Évitant tout commentaire sur ce qu'il venait de dire, je lui dis que j'avais lu son petit roman, celui qui parlait d'un faussaire.

-Ah, vous l'avez trouvé ! C'est une petite chose. Moi, je suis un homme qui aime vendre des tableaux, encourager de jeunes artistes et aller les débusquer. Je suis bon pour les ventes. Écrire demande trop de solitude. Mais et où, cette école de langue, toujours ? Enseignante sage et appréciée..

-Je suis allée plusieurs fois dans le Montana pour voir Zacharie et j'en suis tombée amoureuse. Je me suis mariée avec lui et je vis à Billings. Ça fait de moi une Américaine...

-Oh vraiment ?

-Je fais pas mal de choses dont des cours de français mais pour ce qui est de Paris, je ne fais qu'y passer des vacances...Je mentirais en disant que c'est toujours facile car il y a un grand écart de mentalité et de mode de vie mais je suis heureuse.

Il s'abstint de tout commentaire sur ce que je venais de dire et il me regarda autrement. Il semblait prendre la mesure d'une solidité nouvelle. J'ajoutai que je rentrerais bientôt mais passerai quelques jours à New York. Avant le Montana, un tel gigantisme...

Il s'enquit de ma date de retour. Il rentrait après moi et parut déçu.

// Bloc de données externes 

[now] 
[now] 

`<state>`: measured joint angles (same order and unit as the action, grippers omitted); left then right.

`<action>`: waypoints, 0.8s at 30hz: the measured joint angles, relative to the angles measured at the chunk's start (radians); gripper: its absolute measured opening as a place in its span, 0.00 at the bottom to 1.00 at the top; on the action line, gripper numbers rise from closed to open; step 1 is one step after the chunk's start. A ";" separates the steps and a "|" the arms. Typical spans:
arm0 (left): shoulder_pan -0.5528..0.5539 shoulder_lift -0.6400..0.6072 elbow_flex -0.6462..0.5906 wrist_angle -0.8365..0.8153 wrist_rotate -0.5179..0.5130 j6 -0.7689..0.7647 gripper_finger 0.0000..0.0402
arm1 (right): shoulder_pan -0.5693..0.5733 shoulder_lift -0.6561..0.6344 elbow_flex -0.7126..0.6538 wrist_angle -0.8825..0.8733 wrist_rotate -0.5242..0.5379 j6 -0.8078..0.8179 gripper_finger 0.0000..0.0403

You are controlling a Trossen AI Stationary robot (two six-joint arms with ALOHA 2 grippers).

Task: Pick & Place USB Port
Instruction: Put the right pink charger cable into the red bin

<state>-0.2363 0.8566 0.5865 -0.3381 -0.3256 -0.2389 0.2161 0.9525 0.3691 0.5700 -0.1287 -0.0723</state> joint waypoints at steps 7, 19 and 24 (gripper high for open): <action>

-En ce cas, vous pourriez voir Vincent...

-Le voir ?

-Oui, je sais, je vous ai chassée assez durement mais vous étiez partie prenante pour un jeu à trois aux règles strictes, non ? Qui dépassait ses droits sortait...

-J'ai des souvenirs très nets. Je suis sortie, oui...

-Mais vous vous souvenez aussi d'avoir été partie prenante...

-Oui.

Après un temps de silence, il m'expliqua qu'il était à l'hôtel dans le quartier. Ça lui convenait très bien. Il avait beaucoup d'amis à Paris mais il aimait son quant à soi.

Il n'avait pas besoin de parler beaucoup ni moi non plus. Une douce électricité me parcourait et je sentais qu'il me rivait à lui. De nouveau, il y parvenait et je renouais avec l'attraction physique qu'il exerçait sur moi. Il me proposa de rejoindre son hôtel et je m'entendis acquiescer. Une fois dans la chambre, il m'aida à me déshabiller, m'embrassa, me caressa et me prit deux fois. Je le sentis attentif et précautionneux mais technique, par crainte sans doute. Coucher avec une femme relevait de l'expérience inédite pour lui et il fallait que je fus un bel enjeu pour qu'il se laissât aller. Après une première étreinte sommaire, il resta silencieux, nu, près de moi. Il fallut que je prenne en bouche son sexe épais pour qu'il me gratifie de quelques compliments et encouragements. La seconde fois, il me fit mettre sur le ventre, afin, je pense, de ne pas voir mon visage. Cette fois, il fut un peu brutal et me fis gémir plus d'inconfort que de plaisir. Quittant mon vagin, il s'enfonça dans l'autre orifice et c'est là que lui-même trouva la jouissance. Je n'en eus, pour ma part, aucune.

Ce ne fut qu'au moment de se dire au revoir qu'il quitta sa froideur relative et parut singulièrement ému. Il fut convenu que nous resterions en contact mais tout fut vague. Par contre, il fut clair, qu'à New York, Vincent serait content de me voir. Devais-je comprendre que, comme par le passé, tout était agencé d'avance par cet étrange Phillip et qu'il me fallait rentrer dans le rang ? Étais-je à lui malgré le brouillage du temps ? Je ne savais que penser.